Time_between_failures I’ve friends that recently encountered a big outage outage on a MySQL database on the top of a ZFS zpool. As this story is not common, I wanted to share it with you.

The error on MySQL was a table corruption error. MySQL was in maintenance mode and starting in normal mode wasn’t possible because of that. MySQL wasn’t able to recover it itself. After a few investigation, errors on the zpool shown data’s corruption. After longer investigation nothing was found and the last thing to do was to contact Oracle Support. And the answer was amazing !
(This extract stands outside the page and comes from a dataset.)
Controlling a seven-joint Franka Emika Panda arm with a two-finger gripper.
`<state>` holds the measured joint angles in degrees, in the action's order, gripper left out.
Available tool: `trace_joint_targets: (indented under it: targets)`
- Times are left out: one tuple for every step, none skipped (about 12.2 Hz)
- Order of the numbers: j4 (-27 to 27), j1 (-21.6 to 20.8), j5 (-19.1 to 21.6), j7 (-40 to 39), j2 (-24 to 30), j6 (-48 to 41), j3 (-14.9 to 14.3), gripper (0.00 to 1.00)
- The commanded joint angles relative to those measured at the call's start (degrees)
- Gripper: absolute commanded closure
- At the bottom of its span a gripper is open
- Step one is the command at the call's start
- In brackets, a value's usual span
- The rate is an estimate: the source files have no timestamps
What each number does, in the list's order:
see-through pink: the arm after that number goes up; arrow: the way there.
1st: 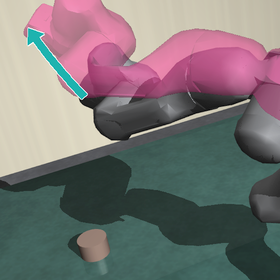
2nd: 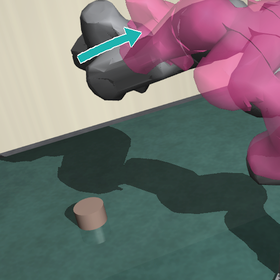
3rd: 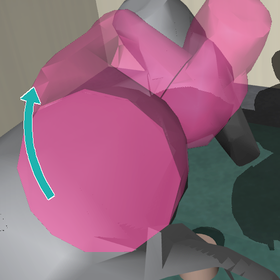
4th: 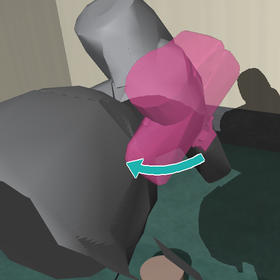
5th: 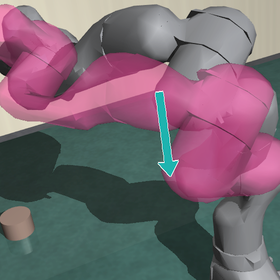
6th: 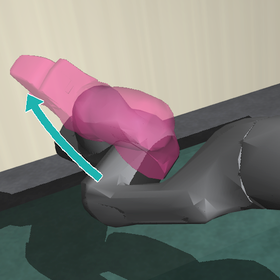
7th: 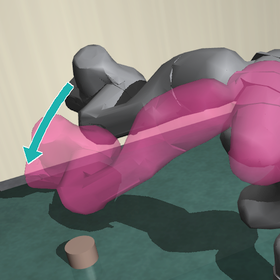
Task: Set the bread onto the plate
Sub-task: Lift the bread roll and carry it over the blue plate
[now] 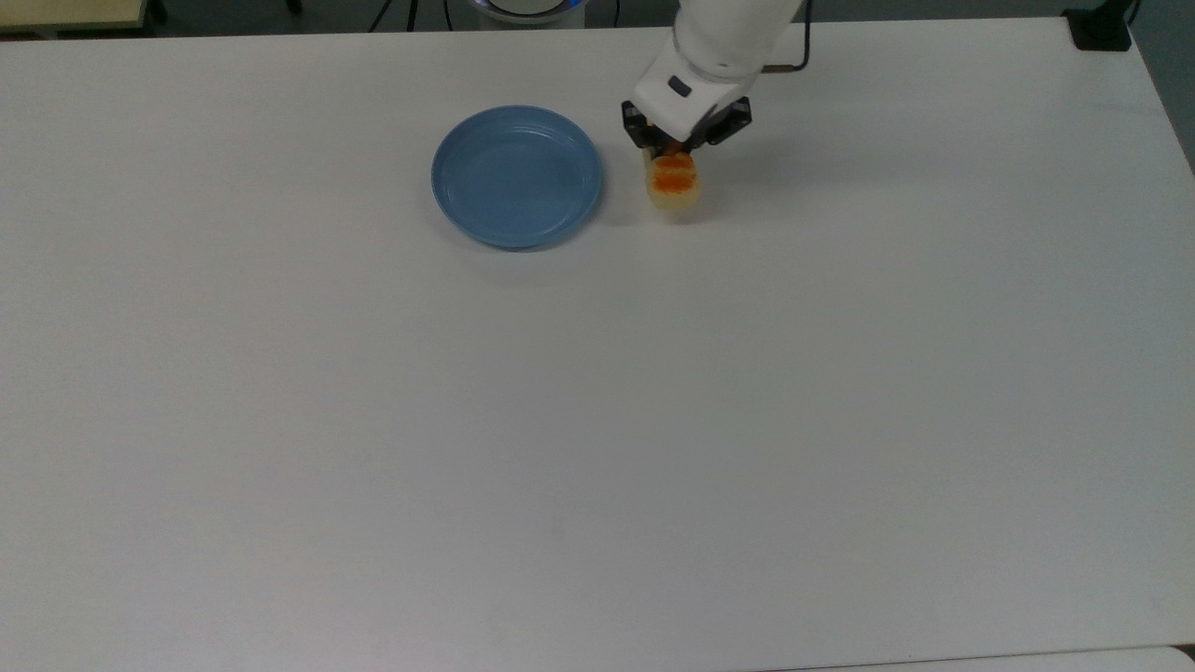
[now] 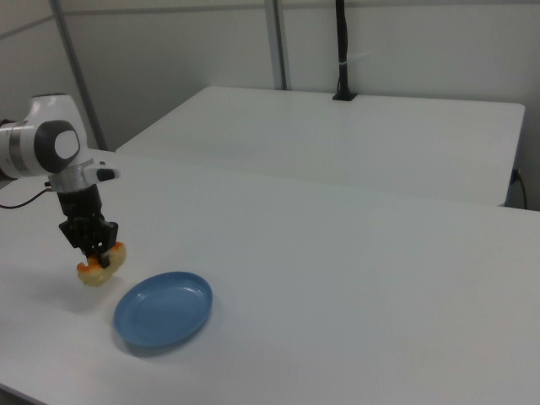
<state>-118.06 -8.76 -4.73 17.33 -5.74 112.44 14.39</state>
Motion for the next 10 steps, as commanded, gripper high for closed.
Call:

MTBF : Mean Time Between Failure ! This is the predicted elapsed time between inherent failures of a system during operation. And after verification, those hard drive had more then 5 years old, running 7d/24h and reached their MTBF (given by the hard drive constructor). During several ours it wasn’t possible to do any kind of things on that file without having I/O errors. And suddenly this MTBF ended and the table file was reachable but corrupted.

One of my friend says that MTBF means in fact (in French) : Mange Ta Bite Frère (translation : Eat your dick brother) as you can’t do anything else during that time. I’ve never heard of that before and I will now look at it more often.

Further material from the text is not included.